Por la redacción

Hablamos con Juan Murillo de Ediciones Lanzallamas sobre el novedoso sistema de distribución e impresión bajo demanda de esta editorial costarricense que les permite estar presentes en todo el mundo.

Ediciones Lanzallamas es un sello costarricense que surge en 2009, ¿cuáles son sus principales objetivos?

Lanzallamas se dedica a la publicación de obras de narrativa en español de valor artístico o cultural que encuentran obstáculos para circular sus mercados de origen o en otros mercados. La iniciativa surge de la dificultad de ofrecer obras costarricenses en otros mercados, así como de poder obtener obras extranjeras en Costa Rica. Sin embargo con el tiempo el plan se ha expandido a cualquier obra en español que consideramos debería ser accesible para mercados más grandes. Nuestras obras pueden comprarse en cualquier tienda de Amazon alrededor del mundo en países como USA, UK, Brasil, Japón, India, Francia, Alemania, Australia, etc.

Además, es una de las pocas editoriales en América Latina que se ha aventurado a incursionar en el modelo de POD, háblanos un poco de este modelo, dónde imprimen y de qué manera es funcional para la editorial.

Desde que se fundó, Lanzallamas a estado estrechamente asociada al Ingram Group, una de las distribuidoras de libros más grandes del mundo. Una división de Ingram, LightningSource, ha sido nuestro socio en la impresión por demanda o POD. Su sistema nos permite diseñar los libros y subirlos a sus servidores. A partir del momento en que ellos aprueban los archivos recibidos, los títulos quedan disponibles en los mercados que nosotros habilitemos. Es instantáneo. Para libros para los que tenemos derechos mundiales, podemos ofrecer el libro instantáneamente en cualquier parte del mundo.

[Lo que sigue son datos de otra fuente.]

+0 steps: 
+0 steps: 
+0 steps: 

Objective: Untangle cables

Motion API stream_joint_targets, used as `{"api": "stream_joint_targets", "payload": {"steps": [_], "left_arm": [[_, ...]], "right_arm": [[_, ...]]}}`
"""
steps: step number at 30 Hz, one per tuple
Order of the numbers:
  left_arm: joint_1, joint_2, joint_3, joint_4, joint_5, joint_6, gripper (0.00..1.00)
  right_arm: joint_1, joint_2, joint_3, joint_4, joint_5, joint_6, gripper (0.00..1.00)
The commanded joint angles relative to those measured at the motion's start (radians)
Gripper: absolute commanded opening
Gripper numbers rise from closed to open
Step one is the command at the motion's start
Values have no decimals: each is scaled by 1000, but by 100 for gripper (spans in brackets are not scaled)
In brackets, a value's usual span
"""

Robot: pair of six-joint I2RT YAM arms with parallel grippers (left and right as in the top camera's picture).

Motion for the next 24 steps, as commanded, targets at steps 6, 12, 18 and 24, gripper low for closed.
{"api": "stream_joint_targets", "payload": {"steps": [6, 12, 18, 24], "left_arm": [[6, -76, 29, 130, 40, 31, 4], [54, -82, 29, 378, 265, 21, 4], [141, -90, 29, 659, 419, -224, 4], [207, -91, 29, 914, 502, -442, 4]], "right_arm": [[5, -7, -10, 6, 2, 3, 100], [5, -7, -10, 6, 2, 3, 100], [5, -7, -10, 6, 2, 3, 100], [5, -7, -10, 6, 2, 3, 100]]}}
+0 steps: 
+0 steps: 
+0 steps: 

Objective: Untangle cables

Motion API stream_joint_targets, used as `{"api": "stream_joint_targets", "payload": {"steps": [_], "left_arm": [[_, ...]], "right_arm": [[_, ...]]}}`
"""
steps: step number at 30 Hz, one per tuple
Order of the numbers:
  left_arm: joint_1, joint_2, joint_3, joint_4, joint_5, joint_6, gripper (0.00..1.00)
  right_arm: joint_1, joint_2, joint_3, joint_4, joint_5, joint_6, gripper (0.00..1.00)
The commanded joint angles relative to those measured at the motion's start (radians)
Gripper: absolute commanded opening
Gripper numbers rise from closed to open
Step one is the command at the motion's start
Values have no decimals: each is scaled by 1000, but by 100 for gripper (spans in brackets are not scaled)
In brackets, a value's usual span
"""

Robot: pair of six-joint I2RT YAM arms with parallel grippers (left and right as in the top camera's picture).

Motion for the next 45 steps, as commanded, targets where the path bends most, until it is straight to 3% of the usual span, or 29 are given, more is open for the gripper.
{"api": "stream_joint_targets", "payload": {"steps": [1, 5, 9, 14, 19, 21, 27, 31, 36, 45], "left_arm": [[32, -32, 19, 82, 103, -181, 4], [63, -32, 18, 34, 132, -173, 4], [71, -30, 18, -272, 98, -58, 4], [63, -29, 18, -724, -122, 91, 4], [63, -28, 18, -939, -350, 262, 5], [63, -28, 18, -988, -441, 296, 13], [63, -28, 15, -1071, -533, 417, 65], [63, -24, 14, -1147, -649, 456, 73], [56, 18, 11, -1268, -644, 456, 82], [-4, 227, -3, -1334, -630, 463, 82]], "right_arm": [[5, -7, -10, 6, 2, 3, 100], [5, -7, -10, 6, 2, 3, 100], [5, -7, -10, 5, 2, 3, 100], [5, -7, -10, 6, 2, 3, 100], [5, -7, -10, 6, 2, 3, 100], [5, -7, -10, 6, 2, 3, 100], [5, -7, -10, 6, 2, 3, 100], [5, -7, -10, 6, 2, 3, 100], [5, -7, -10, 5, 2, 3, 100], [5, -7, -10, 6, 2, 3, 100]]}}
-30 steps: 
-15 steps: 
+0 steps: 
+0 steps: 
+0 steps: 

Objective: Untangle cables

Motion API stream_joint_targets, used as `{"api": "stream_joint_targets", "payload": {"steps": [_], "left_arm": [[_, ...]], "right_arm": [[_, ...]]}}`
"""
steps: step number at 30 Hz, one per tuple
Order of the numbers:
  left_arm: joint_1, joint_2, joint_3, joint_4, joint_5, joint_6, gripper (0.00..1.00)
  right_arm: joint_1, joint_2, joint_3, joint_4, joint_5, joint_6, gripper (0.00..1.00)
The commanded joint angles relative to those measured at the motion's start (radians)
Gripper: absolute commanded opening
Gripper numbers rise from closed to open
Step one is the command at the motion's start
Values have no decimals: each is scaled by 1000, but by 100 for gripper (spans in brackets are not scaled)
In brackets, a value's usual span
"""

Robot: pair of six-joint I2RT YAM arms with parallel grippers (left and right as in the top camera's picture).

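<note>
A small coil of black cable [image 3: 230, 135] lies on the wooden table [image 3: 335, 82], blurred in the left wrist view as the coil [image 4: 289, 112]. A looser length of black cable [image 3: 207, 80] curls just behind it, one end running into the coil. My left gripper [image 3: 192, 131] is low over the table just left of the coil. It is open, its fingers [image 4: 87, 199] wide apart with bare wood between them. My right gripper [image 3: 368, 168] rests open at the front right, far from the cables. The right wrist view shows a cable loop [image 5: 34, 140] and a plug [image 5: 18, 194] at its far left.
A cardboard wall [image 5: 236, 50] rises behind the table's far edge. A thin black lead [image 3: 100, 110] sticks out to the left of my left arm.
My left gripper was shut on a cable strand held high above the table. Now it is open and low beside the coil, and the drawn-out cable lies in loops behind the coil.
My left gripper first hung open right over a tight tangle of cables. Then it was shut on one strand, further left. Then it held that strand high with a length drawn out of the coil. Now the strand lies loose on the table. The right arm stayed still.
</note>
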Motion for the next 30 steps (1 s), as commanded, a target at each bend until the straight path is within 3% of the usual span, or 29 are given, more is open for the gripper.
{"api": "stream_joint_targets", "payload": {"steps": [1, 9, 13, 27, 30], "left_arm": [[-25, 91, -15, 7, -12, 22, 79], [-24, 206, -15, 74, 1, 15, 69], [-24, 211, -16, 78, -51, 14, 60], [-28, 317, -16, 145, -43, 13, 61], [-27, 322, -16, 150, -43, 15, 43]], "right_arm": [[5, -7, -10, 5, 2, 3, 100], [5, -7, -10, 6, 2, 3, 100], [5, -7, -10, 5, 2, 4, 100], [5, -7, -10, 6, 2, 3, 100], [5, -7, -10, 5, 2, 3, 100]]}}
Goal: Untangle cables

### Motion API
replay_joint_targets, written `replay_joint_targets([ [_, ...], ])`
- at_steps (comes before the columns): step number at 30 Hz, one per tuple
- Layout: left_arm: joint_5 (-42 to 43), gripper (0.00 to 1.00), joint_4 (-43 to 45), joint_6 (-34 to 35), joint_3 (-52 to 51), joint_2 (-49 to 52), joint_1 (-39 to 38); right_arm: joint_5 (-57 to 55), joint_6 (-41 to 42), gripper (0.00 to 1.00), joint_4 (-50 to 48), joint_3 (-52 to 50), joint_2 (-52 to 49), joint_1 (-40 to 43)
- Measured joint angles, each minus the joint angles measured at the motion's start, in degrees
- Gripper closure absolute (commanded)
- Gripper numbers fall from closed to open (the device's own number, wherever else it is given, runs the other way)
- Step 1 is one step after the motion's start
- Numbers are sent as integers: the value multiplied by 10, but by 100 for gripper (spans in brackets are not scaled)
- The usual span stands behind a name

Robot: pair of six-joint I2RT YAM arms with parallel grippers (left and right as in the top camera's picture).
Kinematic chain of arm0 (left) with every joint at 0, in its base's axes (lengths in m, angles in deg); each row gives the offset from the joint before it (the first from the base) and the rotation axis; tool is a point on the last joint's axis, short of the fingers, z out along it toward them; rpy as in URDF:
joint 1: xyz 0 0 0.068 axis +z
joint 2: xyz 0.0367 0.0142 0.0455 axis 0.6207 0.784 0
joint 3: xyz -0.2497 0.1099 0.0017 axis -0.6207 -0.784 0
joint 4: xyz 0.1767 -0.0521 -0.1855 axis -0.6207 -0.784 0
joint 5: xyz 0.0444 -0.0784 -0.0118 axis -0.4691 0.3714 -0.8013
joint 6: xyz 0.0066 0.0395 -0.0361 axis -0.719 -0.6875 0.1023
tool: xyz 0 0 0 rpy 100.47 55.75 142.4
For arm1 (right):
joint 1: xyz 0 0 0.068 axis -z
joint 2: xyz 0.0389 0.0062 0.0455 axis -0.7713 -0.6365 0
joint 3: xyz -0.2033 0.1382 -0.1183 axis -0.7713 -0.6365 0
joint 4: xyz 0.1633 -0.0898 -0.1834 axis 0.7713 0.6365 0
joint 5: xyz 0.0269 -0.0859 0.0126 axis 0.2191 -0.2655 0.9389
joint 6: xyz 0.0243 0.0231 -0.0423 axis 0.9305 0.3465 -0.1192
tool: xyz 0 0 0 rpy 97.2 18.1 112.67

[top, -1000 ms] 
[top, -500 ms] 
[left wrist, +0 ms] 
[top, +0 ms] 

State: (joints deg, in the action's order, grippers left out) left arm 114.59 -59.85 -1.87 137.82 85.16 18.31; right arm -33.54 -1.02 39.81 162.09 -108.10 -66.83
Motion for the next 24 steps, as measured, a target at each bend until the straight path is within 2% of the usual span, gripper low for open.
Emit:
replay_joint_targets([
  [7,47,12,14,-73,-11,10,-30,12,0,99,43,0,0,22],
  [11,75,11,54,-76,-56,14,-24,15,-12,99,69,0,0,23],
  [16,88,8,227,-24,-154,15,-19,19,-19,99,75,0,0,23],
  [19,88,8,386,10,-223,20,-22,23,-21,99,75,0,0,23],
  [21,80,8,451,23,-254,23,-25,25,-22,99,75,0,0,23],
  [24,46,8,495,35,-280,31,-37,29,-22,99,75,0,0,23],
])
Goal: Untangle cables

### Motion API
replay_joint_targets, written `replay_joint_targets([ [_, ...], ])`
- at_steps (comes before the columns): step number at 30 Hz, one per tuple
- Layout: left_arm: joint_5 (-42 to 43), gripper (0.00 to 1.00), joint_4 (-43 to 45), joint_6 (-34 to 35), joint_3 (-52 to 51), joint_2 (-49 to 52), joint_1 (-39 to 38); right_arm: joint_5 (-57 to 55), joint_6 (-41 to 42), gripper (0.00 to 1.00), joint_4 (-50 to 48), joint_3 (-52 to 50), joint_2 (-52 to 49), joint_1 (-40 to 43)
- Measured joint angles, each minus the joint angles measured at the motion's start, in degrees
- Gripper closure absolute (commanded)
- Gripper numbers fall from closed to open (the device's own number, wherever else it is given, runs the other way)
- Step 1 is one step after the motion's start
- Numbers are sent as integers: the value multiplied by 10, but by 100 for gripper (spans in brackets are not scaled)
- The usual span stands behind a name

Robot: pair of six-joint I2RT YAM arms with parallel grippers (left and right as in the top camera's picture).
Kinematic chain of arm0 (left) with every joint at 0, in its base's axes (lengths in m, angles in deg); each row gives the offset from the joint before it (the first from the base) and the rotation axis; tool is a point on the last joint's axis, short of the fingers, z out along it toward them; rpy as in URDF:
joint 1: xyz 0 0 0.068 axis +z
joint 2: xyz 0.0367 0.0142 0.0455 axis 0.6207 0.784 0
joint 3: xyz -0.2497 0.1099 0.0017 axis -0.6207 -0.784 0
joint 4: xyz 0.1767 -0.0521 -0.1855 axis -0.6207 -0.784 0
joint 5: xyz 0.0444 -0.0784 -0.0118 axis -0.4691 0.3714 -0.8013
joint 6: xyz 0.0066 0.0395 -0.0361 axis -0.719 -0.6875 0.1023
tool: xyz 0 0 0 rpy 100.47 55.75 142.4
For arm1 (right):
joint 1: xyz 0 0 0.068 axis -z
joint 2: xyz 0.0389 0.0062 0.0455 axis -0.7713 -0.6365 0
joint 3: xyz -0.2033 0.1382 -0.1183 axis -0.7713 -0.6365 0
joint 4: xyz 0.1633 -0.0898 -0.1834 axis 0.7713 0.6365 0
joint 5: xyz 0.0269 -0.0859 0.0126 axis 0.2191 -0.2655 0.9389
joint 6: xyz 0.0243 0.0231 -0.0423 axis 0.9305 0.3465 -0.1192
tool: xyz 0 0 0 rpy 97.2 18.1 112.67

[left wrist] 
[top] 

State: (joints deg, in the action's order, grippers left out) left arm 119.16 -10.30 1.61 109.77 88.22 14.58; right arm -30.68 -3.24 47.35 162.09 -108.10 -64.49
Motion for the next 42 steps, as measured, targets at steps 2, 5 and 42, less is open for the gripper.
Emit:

A partir del modelo POD ¿qué líneas de visibilidad y distribución les ha sido más eficientes?

Los éxitos más rotundos han sido en los mercados más grandes, específicamente en Estados Unidos, que es un mercado muy grande, pero también hemos tenido mucho éxito colocando nuestros títulos en Europa, específicamente en Francia, Alemania y el Reino Unido, algo que sería sumamente complicado de no ser por el sistema de impresión y distribución que usamos.

Desde tu experiencia, ¿cuáles son las principales ventajas que la POD puede ofrecer a las editoriales independientes en América Latina?

La principal ventaja, y la razón original por la cual optamos por el POD, es porque elimina el problema del inventario. Los inventarios son difíciles de mover y representan una inversión de capital que no es fácil de recuperar causando que las editoriales se vuelvan demasiado cautelosas en sus apuestas por títulos que pueden parecer arriesgados. No tener inventario nos libera de la preocupación de si un título en particular vende más o menos que otro. Se imprime solo lo que se vende y el capital que normalmente estaría atado en el inventario se usa para imprimir otros libros. Otra de las ventajas de no tener un inventario es que no hay que hacer distribución física de libros, Ingram se encarga de esto por nosotros.

Por otra parte, está la simplificación extrema del proceso de impresión. Subir un par de archivos y saber que el libro esta disponible inmediatamente ofrece una flexibilidad inusual para una editorial.

Finalmente, tenemos la gran ventaja de que nuestro impresor es además un distribuidor de nivel mundial. De este modo, nuestros libros pueden ofrecerse en mercados en los que probablemente ni siquiera hubiéramos considerado si usáramos usando vías tradicionales de distribución.

¿Hay planes para que Lanzallamas trabaje con e-books u otros formatos digitales?

En efecto, tenemos varios títulos en formato Kindle. Es un formato que nos interesa y en el que planeamos expandir nuestra oferta. Sin embargo, lo que nos diferencia a nosotros de otros editores es que en los mercados donde ellos pueden únicamente ofrecer un e-book por cuestiones logísticas, nosotros podemos ofrecer un libro impreso. Esa es una gran ventaja, porque muchas veces las editoriales no optan por esos derechos porque no ven viable la distribución. La lucha por los derechos digitales, sin embargo, es más dura porque la distribución de e-books a nivel global es mucho más sencilla.